À la charmante musique de Djamileh de Bizet, on regrettera l’opposition que lui a imposé le metteur en scène Christopher Alden en transposant l’intrigue d’un harem vers un loft new-yorkais crasseux. Avec un ténor Jean-Pierre Furlan (Haroun) hurleur, un pâle baryton Laurent Naouri (Splendiano) et une sculpturale (mais souffrante) soprano Janja Vuletic, le spectacle sombre vite dans une vulgarité incompatible avec l’enchantement musical de Bizet. Tout comme celui de Giacomo Puccini qui porte les protagonistes du plateau vers l’explosion de leurs talents. Dans ce sombre épisode de la jalousie, lumières et décors servent l’intrigue avec efficacité. Aux ordres du metteur en scène David Pountney, l’impressionnante Ceri Williams (La Frugola) subjugue un plateau de grande qualité de sa voix à l’assurance peu commune. Jean-Pierre Furlan (Luigi) calme ses ardeurs vocales au bénéfice d’une meilleure musicalité. Hélène Bernardy (Giorgetta) allie une admirable simplicité vocale à une italianité de premier ordre. De son côté, Laurent Naouri (Michele) semble avoir trouvé là le rôle de sa vie. Déboulant de toute sa vigueur dans un monologue d’anthologie, il signe ici un grand moment d’opéra. La voix claire, puissante, sans effets inutiles, le baryton lyonnais est glaçant de vérité.

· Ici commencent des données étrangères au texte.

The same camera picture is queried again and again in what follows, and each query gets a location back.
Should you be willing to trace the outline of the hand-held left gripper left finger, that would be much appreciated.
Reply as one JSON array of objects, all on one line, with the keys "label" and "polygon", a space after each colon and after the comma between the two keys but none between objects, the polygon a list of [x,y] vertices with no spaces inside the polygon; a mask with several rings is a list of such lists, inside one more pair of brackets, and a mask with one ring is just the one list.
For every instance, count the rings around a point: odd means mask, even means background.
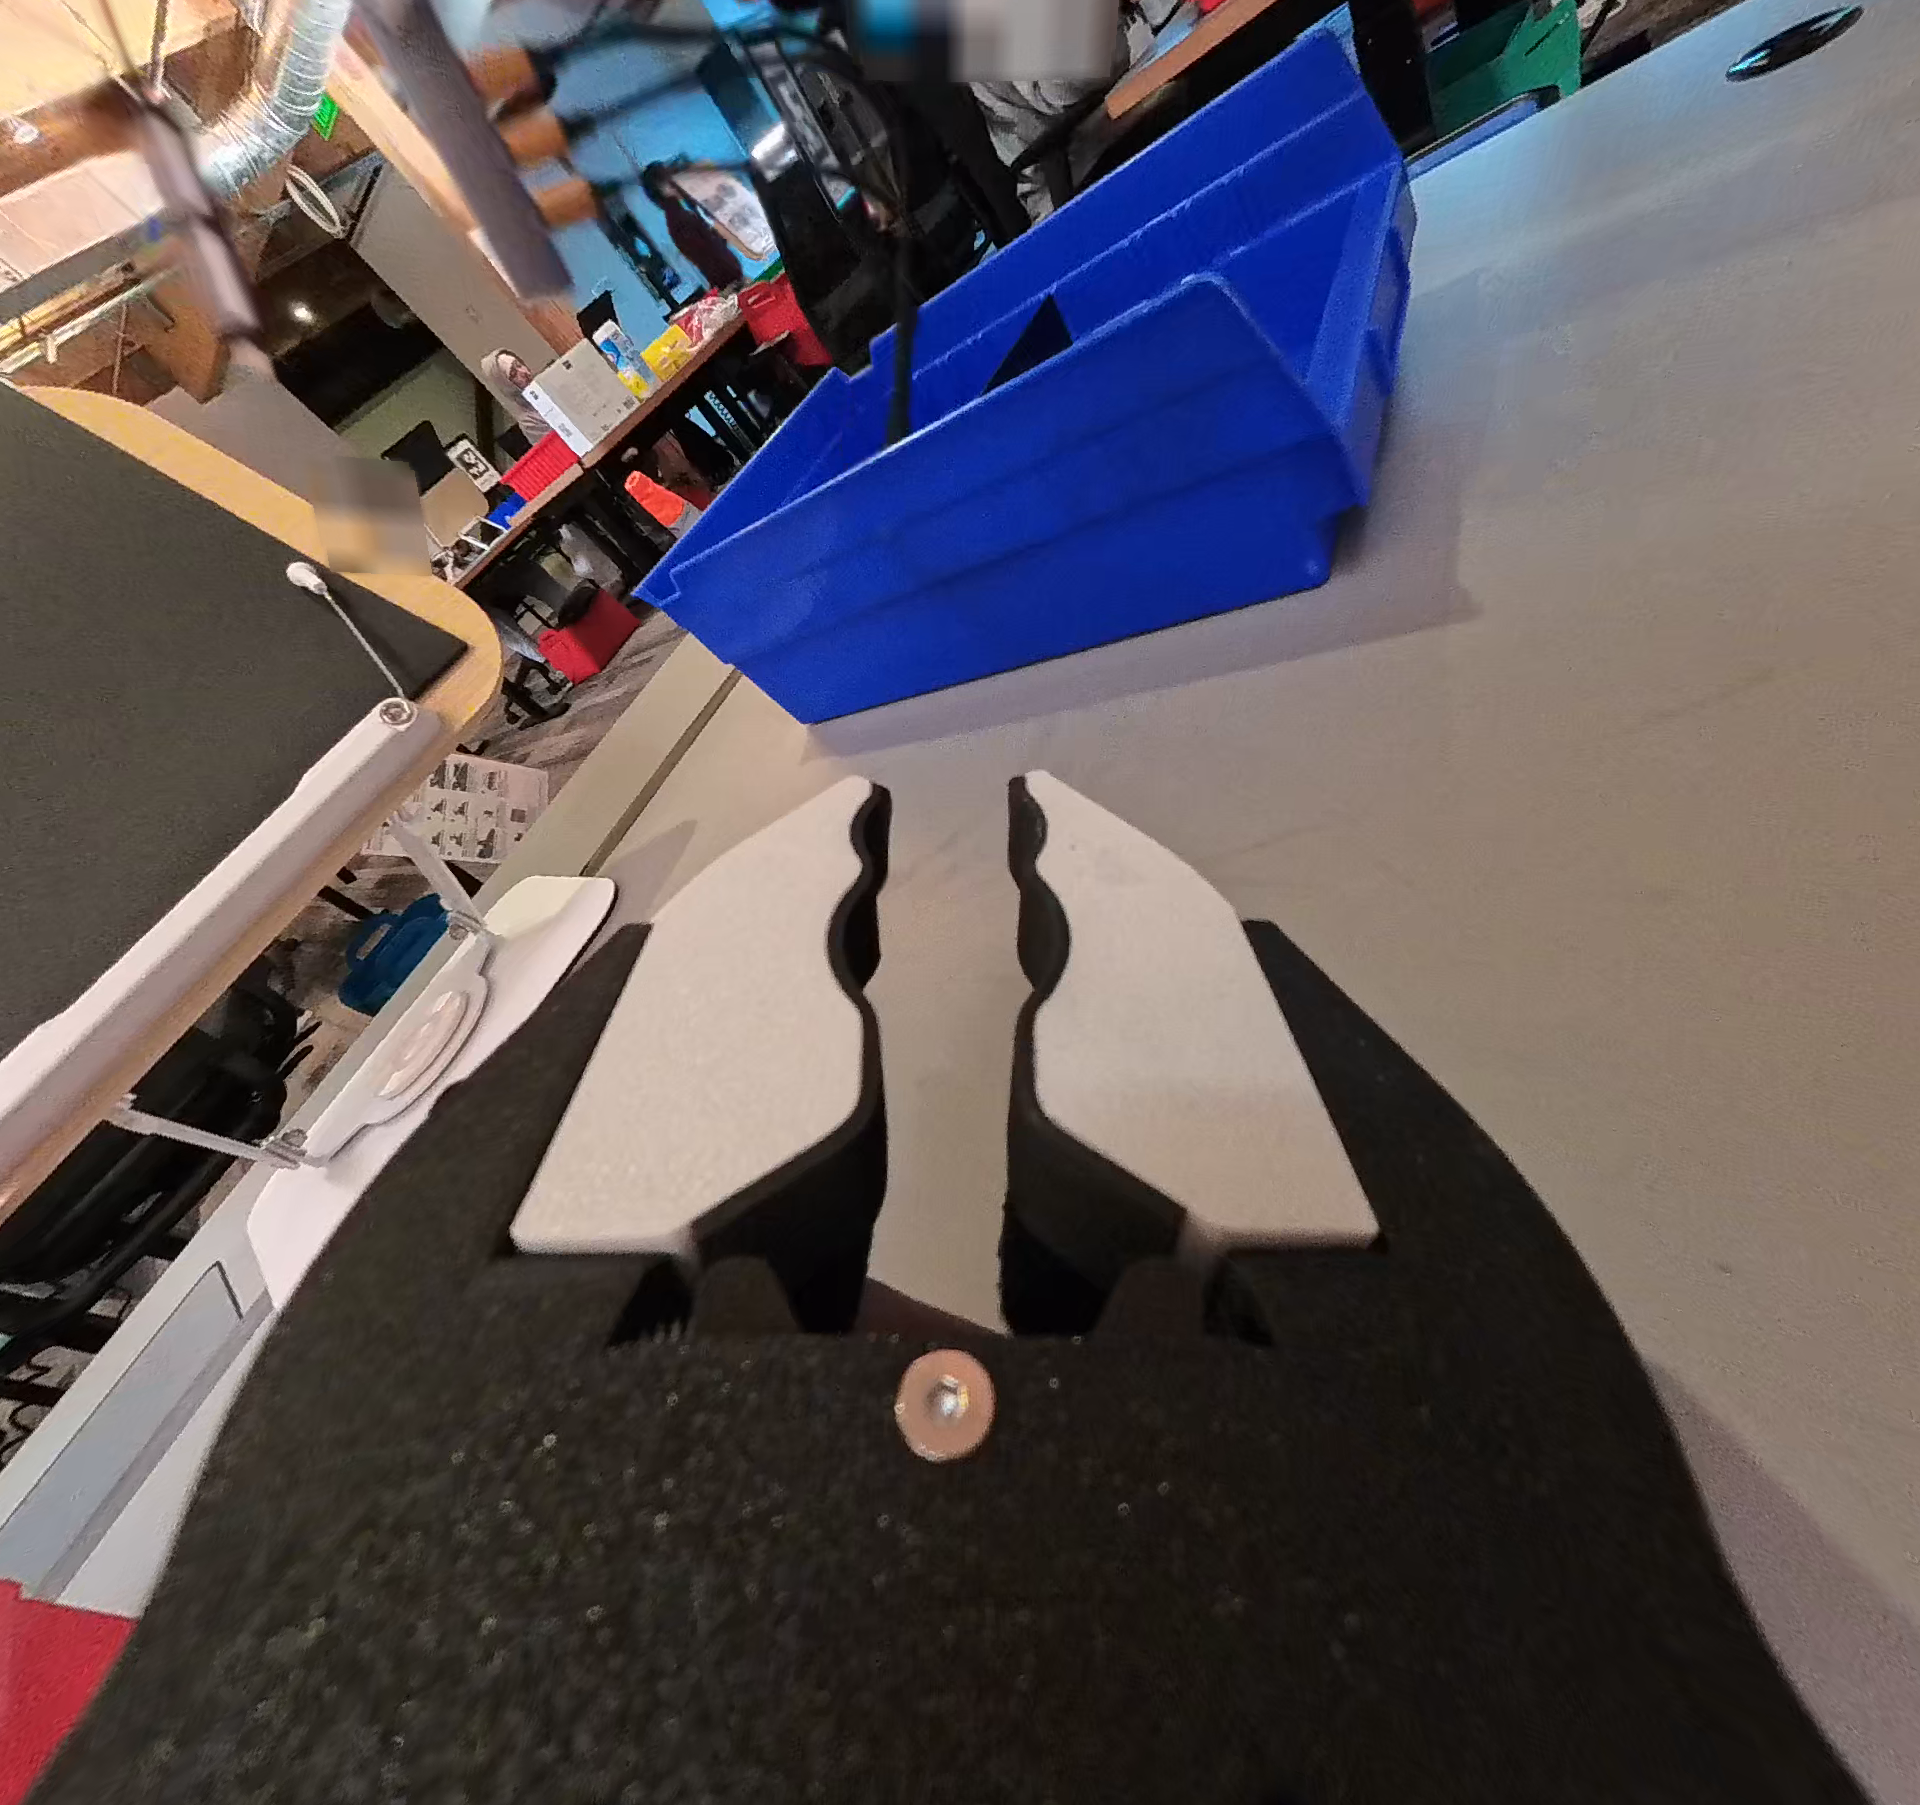
[{"label": "hand-held left gripper left finger", "polygon": [[838,779],[643,928],[513,1215],[535,1260],[761,1262],[802,1329],[856,1323],[885,1191],[878,895],[890,792]]}]

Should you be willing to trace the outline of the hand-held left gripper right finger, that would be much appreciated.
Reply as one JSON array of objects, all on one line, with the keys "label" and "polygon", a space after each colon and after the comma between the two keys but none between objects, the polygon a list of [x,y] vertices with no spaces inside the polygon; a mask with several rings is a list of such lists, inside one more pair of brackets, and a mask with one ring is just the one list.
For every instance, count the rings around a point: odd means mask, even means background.
[{"label": "hand-held left gripper right finger", "polygon": [[1123,1276],[1368,1251],[1380,1215],[1236,906],[1063,779],[1006,785],[1013,1030],[1000,1319],[1084,1335]]}]

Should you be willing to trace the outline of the blue storage bin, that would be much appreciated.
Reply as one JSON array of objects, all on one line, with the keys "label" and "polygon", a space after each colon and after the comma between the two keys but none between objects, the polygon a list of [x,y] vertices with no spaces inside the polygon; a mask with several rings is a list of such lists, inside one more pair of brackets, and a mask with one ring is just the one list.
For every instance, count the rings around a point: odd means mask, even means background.
[{"label": "blue storage bin", "polygon": [[1418,217],[1330,32],[830,369],[639,595],[822,726],[1320,588],[1374,491]]}]

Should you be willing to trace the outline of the grey desk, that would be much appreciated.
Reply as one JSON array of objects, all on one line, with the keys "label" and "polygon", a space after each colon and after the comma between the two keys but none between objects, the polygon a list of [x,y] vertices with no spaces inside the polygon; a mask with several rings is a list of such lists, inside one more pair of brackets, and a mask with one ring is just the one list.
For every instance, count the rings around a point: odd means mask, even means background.
[{"label": "grey desk", "polygon": [[1029,768],[1236,906],[1380,1245],[960,1332],[990,1430],[909,1457],[932,1328],[507,1254],[610,933],[303,1273],[34,1803],[1916,1799],[1916,0],[1411,195],[1320,591],[737,688],[639,836],[893,792],[893,1282],[1000,1303]]}]

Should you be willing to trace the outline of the black desk grommet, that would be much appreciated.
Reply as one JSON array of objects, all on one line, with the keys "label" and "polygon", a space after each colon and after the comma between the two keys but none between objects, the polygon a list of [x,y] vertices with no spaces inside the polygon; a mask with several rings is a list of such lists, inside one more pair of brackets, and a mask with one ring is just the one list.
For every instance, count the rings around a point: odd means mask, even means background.
[{"label": "black desk grommet", "polygon": [[1785,71],[1787,64],[1800,64],[1812,52],[1843,38],[1862,22],[1862,11],[1865,11],[1862,4],[1847,4],[1838,8],[1800,17],[1775,29],[1774,36],[1762,38],[1759,45],[1747,48],[1738,58],[1731,58],[1730,67],[1724,71],[1724,79],[1753,83],[1775,71]]}]

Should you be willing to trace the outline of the blue bag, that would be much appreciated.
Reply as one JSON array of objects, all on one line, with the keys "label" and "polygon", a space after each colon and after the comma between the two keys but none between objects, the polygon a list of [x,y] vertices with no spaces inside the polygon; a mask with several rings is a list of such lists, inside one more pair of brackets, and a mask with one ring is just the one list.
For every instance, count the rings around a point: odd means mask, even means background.
[{"label": "blue bag", "polygon": [[345,940],[344,972],[334,986],[338,1000],[350,1012],[372,1018],[395,997],[444,933],[447,906],[435,892],[403,911],[370,912]]}]

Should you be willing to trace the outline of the printed paper sheet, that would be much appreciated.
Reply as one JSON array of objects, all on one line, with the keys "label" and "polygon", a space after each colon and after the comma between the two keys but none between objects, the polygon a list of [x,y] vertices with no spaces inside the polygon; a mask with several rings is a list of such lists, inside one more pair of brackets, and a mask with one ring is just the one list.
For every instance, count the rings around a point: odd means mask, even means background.
[{"label": "printed paper sheet", "polygon": [[447,862],[499,865],[541,821],[549,771],[510,761],[450,754],[427,782],[367,840],[367,857],[403,857],[395,827],[427,843]]}]

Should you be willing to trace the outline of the white cardboard box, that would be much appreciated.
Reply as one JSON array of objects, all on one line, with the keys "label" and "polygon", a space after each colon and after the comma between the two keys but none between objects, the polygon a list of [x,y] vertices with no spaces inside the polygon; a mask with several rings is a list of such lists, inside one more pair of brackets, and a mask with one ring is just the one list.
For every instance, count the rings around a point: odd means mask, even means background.
[{"label": "white cardboard box", "polygon": [[549,366],[535,374],[523,400],[585,463],[610,446],[614,435],[637,421],[643,406],[643,396],[618,380],[604,352],[589,340],[579,340],[570,352],[561,352]]}]

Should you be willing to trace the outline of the green storage bin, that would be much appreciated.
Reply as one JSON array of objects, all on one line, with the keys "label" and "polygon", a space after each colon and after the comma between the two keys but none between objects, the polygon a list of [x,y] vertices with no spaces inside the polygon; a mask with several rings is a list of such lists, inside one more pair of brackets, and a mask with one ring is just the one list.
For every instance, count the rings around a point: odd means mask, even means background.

Un artiste total. (Représentation du 18 mai 2007)

Très attendue, la soprano Dame Felicity Lott déçoit dans La Voix Humaine. Une voix qu’elle a trop belle pour exprimer le désarroi et la douleur profonde de la femme abandonnée. Quelque peu desservie par une mise en scène (Laurent Pelly) peut-être trop lourde pour l’argument à traiter, la soprano britannique s’empêtre dans des attitudes excessives pensant peut-être ainsi cacher le malaise vocal qu’elle envoie. Si les deux protagonistes – Peter Fried (Barbe-Bleue) et Hedwig Fassbender (Judith) – du Château de Barbe-Bleue de Béla Bartok sont d’un excellent niveau artistique, ils semblent toutefois dans l’impossibilité d’exprimer totalement leur vocalité, forcés qu’ils sont de courir constamment autour du décor en mouvement. (Représentation du 19 mai 2007)

Dans la fosse, l’Orchestre de l’Opéra de Lyon a démontré son élasticité dans la démonstration de sa capacité d’adaptation à la variété des musiques qu’il a dû interpréter durant ces trois jours. On louera cependant son lyrisme porteur dans Il Tabarro où le chef suédois Eivind Gullberg Jensen a su l’arracher du ravissement de Bizet pour l’emmener dans l’explosion des sentiments dans Il Tabarro.